■ WHAT TO PRODUCE
Take the lines below between the one holding "Exercise. Label the brown" and the one holding "Exercise. Label the light grey", inclusive, and copy them exactly. Add nothing.

■ MATERIAL PROVIDED
-----

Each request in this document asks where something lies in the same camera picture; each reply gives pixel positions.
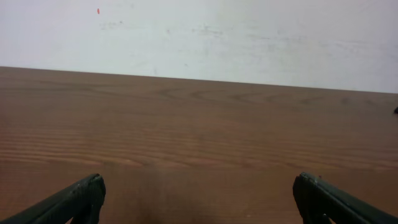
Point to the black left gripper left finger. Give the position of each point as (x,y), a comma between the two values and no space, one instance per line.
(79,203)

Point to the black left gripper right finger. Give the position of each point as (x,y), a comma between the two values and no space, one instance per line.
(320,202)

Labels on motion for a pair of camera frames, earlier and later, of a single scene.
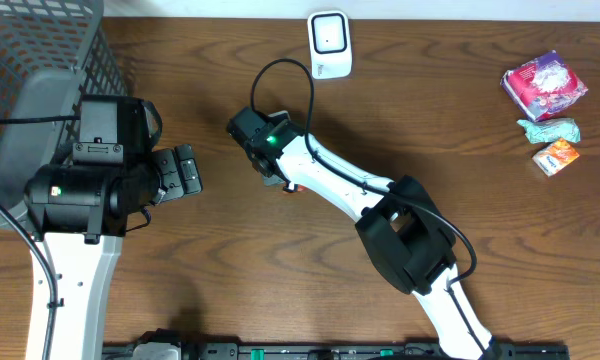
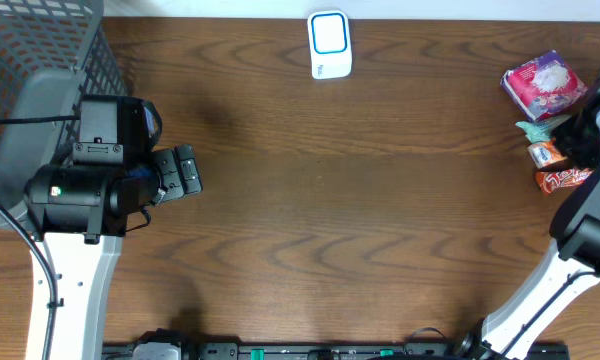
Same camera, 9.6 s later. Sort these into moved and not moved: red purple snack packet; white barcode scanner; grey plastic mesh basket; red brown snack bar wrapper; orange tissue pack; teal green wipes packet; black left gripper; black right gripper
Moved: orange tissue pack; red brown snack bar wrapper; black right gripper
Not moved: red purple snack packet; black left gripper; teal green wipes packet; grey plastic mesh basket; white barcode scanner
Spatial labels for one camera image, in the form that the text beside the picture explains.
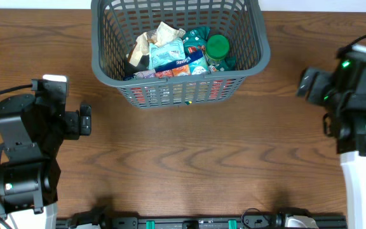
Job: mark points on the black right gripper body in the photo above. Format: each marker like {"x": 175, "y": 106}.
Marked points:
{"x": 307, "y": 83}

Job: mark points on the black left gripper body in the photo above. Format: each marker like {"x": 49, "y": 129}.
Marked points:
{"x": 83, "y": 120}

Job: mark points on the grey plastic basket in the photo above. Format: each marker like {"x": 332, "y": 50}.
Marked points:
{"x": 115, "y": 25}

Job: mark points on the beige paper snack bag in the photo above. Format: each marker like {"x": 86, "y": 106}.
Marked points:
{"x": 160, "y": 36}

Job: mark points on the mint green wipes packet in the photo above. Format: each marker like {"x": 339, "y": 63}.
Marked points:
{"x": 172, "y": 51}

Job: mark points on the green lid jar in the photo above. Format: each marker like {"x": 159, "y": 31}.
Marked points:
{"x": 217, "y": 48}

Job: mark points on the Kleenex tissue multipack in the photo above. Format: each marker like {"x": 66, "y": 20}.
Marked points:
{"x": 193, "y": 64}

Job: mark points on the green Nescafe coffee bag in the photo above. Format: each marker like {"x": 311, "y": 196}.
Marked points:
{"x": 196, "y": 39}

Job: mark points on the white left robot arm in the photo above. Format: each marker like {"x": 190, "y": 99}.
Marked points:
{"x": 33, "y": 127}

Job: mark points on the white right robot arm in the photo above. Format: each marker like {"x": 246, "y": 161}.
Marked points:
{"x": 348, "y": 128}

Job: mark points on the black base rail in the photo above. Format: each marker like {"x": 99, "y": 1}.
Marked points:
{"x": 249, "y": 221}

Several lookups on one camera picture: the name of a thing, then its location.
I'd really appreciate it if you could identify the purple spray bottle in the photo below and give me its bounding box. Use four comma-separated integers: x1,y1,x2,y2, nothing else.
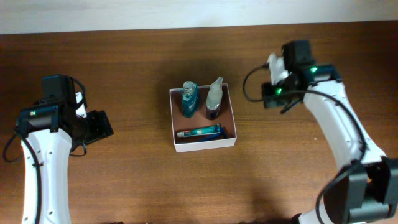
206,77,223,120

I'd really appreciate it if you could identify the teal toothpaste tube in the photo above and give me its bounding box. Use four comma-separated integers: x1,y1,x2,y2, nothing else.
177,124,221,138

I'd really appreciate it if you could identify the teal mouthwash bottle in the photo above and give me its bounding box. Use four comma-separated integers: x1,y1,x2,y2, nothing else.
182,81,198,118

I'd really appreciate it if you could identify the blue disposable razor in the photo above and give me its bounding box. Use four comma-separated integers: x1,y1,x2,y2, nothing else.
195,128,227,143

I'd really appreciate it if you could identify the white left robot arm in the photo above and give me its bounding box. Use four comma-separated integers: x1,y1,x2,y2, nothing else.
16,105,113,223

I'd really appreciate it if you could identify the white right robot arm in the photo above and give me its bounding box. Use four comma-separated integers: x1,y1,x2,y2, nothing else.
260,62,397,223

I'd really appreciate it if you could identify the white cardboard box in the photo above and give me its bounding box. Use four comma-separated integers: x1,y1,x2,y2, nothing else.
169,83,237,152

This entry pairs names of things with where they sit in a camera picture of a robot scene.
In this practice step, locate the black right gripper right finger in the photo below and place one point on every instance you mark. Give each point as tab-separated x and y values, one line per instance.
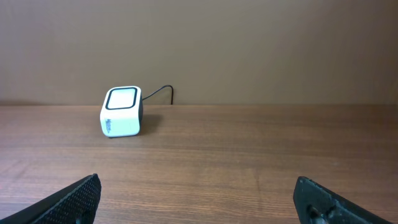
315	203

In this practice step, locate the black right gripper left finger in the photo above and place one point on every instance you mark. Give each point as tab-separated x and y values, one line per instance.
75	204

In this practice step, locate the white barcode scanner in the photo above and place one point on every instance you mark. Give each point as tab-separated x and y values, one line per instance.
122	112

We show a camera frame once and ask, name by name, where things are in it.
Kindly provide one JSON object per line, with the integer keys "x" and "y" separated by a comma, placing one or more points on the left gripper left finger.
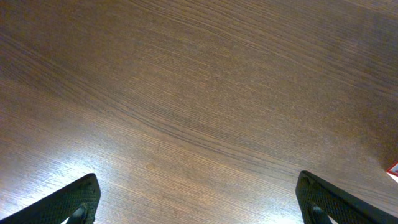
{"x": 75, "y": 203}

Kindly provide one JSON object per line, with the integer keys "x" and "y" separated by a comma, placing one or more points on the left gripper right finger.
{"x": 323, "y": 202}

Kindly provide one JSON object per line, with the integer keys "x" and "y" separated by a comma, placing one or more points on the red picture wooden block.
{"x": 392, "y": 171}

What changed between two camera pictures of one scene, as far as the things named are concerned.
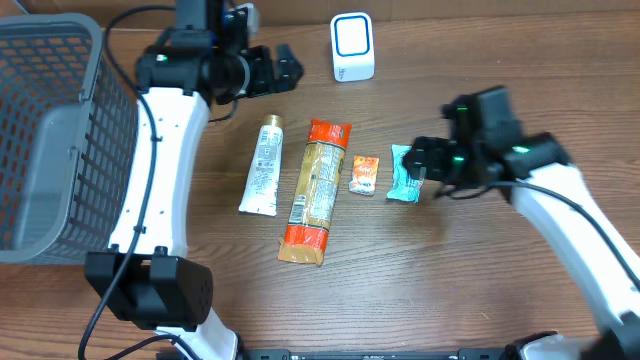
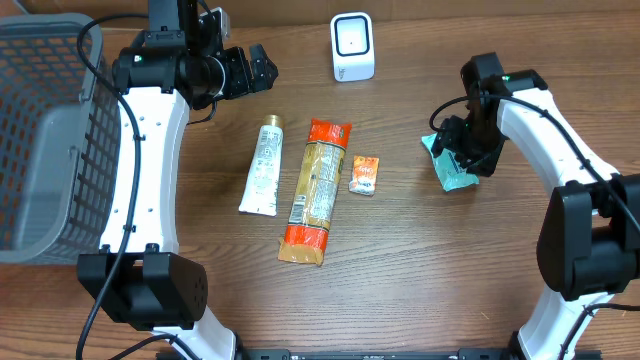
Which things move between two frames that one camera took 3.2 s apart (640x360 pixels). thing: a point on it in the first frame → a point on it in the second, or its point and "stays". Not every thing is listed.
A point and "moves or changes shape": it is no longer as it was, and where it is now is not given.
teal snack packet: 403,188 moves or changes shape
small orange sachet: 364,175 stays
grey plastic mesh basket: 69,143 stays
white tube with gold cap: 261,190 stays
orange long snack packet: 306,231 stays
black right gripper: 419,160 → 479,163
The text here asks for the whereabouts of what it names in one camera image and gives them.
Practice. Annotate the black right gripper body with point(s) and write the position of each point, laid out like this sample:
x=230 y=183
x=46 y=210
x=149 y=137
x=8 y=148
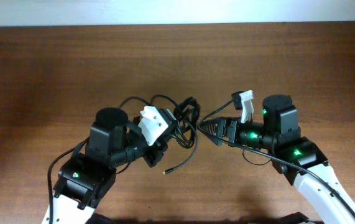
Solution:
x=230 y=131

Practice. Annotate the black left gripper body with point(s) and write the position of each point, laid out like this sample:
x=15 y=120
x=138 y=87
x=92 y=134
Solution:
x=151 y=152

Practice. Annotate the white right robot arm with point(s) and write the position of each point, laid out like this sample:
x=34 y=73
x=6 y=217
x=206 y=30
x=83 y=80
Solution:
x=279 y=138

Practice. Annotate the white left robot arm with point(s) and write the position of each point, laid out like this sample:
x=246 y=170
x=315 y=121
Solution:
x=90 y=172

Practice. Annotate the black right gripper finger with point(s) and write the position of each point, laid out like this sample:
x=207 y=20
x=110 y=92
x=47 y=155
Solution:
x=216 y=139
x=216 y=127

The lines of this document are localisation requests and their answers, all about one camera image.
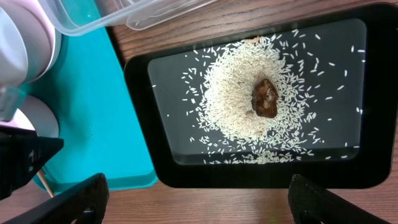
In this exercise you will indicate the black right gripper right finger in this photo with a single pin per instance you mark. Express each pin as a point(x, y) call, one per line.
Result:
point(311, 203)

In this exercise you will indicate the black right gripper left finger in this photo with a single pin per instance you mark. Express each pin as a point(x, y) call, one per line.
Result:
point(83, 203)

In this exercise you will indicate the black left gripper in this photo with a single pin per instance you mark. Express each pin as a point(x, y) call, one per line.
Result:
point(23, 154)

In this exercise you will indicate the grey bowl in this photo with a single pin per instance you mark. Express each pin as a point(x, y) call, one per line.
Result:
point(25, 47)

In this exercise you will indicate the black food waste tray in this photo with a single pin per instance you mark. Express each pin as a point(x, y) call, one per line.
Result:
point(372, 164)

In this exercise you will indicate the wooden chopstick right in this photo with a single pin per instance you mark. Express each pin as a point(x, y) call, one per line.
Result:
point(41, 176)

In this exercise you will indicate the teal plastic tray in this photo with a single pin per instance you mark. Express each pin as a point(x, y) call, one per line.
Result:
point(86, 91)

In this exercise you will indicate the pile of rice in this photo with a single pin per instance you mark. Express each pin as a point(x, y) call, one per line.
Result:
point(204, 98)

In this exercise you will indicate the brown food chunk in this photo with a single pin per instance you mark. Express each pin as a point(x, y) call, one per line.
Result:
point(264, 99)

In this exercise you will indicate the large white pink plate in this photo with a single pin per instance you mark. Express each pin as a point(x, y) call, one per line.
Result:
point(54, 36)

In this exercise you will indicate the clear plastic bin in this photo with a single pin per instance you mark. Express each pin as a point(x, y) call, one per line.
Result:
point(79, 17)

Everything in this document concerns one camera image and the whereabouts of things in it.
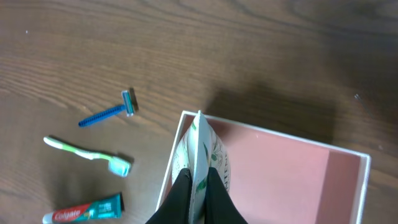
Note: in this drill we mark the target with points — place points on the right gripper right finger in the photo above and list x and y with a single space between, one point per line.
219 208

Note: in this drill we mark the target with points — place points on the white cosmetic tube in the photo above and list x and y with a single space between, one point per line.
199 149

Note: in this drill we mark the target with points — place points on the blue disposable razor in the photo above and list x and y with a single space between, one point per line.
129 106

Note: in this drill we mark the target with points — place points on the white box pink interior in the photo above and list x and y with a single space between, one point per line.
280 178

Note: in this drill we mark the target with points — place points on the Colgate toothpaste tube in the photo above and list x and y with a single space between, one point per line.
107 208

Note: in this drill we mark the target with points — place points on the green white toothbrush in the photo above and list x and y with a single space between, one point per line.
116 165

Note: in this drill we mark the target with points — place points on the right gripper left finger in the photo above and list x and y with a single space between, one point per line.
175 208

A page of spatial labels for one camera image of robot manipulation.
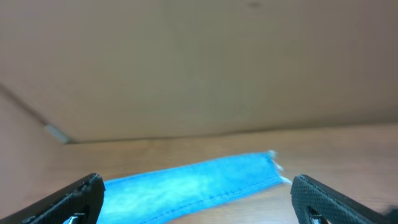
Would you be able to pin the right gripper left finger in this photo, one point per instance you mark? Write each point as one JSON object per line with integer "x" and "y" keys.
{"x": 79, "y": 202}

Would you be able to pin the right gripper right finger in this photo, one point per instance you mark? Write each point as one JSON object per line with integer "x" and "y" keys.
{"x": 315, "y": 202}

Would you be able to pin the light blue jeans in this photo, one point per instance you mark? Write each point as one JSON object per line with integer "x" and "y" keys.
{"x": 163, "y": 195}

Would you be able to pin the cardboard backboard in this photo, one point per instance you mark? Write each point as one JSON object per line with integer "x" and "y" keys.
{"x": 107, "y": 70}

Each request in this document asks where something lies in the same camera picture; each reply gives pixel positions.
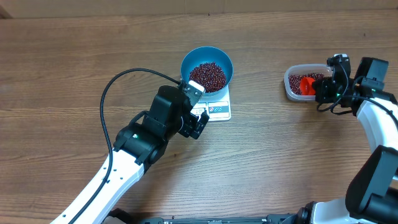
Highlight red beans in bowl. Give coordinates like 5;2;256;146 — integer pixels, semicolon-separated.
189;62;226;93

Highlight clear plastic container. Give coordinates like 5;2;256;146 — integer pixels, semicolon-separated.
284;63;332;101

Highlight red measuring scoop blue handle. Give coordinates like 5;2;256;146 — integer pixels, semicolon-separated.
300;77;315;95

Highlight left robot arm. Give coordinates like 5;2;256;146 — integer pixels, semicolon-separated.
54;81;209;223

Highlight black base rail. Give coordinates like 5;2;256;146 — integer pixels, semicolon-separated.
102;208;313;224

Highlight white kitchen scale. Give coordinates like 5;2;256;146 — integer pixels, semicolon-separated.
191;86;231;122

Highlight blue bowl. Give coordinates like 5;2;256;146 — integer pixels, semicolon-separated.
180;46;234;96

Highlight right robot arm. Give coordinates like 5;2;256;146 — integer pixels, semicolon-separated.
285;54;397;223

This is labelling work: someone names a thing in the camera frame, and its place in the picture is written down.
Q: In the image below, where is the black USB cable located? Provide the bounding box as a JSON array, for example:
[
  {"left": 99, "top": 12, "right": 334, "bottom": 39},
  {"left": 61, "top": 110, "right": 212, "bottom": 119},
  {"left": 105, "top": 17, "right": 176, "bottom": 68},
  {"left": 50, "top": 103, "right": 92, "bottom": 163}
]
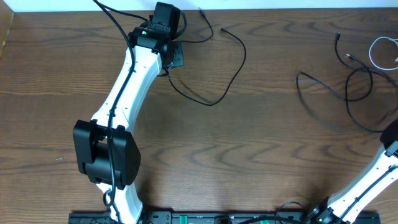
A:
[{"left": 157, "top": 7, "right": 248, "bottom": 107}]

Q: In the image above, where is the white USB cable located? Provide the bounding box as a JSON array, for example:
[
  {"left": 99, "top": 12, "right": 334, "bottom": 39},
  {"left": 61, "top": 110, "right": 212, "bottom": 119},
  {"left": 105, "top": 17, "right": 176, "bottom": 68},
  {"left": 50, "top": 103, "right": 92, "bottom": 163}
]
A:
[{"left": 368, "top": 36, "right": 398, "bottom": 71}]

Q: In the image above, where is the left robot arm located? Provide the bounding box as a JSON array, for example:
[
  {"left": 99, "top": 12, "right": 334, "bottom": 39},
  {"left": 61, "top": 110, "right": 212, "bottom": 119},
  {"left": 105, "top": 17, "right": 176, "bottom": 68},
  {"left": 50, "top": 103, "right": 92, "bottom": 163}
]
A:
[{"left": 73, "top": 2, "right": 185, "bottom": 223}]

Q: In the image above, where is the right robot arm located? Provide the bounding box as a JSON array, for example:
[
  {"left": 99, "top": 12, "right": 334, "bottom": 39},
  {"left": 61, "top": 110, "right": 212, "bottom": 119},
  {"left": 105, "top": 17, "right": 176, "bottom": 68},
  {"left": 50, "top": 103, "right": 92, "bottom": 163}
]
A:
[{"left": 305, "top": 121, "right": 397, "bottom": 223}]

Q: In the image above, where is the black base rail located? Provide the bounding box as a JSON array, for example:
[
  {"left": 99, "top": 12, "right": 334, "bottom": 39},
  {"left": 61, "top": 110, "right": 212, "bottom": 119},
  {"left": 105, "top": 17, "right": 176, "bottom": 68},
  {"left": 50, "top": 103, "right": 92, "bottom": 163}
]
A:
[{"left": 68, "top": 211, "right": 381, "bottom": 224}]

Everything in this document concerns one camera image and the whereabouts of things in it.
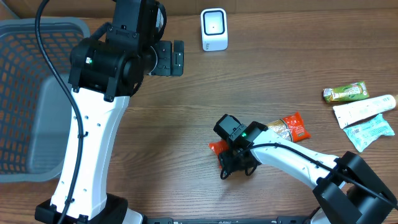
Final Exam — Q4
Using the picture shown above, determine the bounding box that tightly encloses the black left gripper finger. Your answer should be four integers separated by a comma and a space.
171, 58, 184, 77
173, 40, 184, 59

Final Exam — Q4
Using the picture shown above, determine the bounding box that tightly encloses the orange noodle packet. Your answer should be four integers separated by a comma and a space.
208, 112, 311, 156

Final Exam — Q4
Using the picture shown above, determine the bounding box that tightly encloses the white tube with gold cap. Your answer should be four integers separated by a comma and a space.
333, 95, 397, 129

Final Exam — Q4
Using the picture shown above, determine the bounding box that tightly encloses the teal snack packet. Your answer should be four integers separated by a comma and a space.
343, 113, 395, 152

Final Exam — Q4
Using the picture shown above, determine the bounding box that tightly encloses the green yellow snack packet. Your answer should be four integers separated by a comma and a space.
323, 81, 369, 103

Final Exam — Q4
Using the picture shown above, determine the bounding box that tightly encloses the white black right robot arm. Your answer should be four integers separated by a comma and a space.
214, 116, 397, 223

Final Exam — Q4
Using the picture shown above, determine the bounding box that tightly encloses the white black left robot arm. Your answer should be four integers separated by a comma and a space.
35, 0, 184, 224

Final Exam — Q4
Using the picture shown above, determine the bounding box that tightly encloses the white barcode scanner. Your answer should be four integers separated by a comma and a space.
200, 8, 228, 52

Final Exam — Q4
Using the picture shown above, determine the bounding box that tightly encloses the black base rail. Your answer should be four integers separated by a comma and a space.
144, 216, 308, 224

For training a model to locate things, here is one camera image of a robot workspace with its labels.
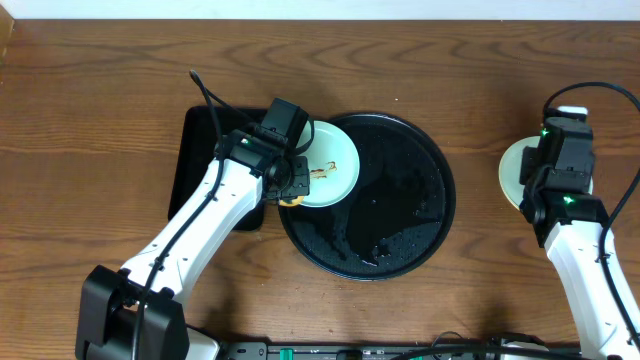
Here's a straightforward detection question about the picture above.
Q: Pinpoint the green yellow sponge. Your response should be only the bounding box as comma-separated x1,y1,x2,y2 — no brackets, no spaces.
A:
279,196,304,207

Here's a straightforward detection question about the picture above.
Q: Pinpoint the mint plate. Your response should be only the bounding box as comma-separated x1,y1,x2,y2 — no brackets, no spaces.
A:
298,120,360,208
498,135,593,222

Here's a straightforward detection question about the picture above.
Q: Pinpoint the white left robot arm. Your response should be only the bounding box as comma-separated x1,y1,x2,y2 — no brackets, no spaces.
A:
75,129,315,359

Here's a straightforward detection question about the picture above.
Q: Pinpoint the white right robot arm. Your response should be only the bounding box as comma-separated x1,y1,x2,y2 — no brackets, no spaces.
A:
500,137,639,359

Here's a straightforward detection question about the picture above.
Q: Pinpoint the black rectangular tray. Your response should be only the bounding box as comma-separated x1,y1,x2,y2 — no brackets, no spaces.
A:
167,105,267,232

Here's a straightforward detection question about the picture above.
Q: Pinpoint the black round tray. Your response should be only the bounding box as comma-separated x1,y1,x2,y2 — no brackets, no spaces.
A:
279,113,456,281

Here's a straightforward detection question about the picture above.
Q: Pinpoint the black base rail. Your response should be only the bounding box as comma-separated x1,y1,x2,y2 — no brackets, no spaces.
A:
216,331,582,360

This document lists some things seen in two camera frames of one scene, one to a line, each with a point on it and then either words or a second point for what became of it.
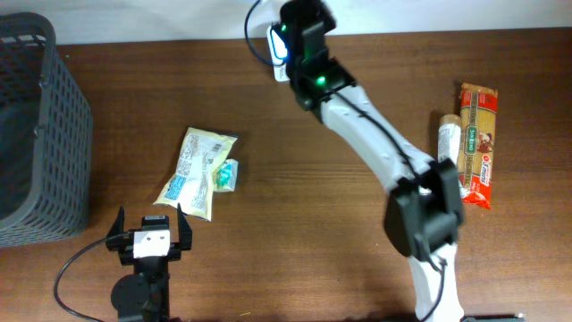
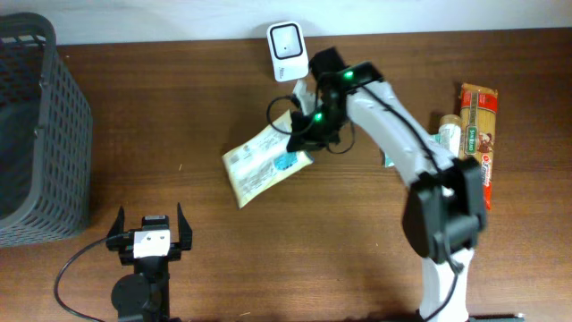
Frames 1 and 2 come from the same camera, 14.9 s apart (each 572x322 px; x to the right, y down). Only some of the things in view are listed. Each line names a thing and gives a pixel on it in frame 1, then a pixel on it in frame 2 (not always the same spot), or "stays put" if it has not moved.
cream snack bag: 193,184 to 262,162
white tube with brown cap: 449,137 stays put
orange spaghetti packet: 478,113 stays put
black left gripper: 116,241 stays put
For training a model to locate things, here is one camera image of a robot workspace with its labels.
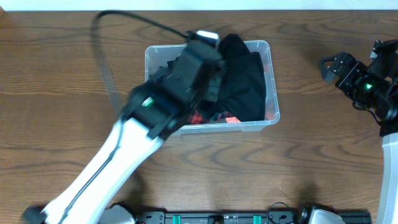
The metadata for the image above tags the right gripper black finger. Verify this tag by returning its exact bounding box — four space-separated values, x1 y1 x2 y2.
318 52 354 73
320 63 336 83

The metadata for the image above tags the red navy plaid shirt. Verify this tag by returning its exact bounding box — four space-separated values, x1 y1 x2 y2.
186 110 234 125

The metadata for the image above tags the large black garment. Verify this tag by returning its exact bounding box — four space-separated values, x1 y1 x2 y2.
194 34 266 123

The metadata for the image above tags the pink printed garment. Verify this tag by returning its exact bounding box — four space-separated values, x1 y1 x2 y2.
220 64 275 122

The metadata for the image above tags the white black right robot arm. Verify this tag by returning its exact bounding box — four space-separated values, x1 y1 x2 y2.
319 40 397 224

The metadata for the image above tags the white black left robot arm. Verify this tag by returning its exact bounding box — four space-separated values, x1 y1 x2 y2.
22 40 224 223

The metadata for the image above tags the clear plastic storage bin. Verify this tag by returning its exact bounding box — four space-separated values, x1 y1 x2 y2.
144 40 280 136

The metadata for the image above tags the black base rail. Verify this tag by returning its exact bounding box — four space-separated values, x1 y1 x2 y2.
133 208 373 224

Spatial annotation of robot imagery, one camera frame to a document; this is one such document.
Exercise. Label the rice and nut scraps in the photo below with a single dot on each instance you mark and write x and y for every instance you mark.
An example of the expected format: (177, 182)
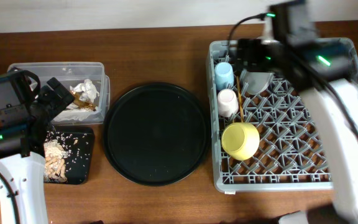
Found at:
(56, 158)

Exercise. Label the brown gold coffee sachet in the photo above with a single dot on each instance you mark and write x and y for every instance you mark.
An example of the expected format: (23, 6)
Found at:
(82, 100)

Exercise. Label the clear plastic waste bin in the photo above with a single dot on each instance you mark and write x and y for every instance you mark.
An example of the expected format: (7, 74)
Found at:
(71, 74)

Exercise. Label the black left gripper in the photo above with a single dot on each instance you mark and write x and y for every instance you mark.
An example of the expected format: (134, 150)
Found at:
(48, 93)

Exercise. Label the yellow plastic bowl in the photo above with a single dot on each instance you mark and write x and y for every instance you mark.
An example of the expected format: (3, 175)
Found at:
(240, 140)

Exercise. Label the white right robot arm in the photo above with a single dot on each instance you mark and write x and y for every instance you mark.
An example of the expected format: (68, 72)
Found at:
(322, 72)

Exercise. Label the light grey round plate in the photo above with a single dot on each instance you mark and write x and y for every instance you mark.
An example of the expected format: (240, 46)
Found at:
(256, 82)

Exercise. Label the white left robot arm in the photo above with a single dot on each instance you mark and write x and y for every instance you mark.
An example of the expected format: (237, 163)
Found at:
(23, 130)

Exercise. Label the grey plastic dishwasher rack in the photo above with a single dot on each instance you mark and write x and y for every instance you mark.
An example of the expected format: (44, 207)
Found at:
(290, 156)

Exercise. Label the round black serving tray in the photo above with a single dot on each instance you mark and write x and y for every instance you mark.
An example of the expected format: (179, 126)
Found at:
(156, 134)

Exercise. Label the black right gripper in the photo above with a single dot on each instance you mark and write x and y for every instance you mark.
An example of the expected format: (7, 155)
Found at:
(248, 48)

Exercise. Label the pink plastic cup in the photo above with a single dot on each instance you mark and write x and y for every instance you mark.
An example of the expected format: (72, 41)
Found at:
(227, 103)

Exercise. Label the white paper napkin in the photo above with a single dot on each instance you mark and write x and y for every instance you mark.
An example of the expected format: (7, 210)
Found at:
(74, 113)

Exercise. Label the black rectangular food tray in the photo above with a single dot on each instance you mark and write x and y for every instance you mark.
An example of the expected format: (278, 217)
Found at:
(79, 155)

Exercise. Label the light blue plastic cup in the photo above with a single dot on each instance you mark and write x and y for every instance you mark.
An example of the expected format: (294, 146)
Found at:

-----

■ YOUR SOLUTION
Exercise. Label the brown gold coffee sachet in the photo above with a single dot on each instance you mark and write x and y for every instance you mark.
An example of the expected format: (23, 6)
Found at:
(82, 100)

Exercise. Label the clear plastic waste bin in the photo above with a single dot on each instance you mark and write x and y for every instance you mark.
An example of the expected format: (7, 74)
Found at:
(71, 74)

Exercise. Label the black left gripper in the photo above with a single dot on each instance you mark and write x and y for every instance you mark.
An example of the expected format: (134, 150)
Found at:
(48, 93)

Exercise. Label the yellow plastic bowl in the photo above with a single dot on each instance you mark and write x and y for every instance you mark.
An example of the expected format: (3, 175)
Found at:
(240, 140)

Exercise. Label the white right robot arm in the photo above with a single dot on each instance you mark and write x and y for every instance you mark.
An example of the expected format: (68, 72)
Found at:
(322, 72)

Exercise. Label the light grey round plate in the photo above with a single dot on each instance you mark and write x and y for every instance you mark.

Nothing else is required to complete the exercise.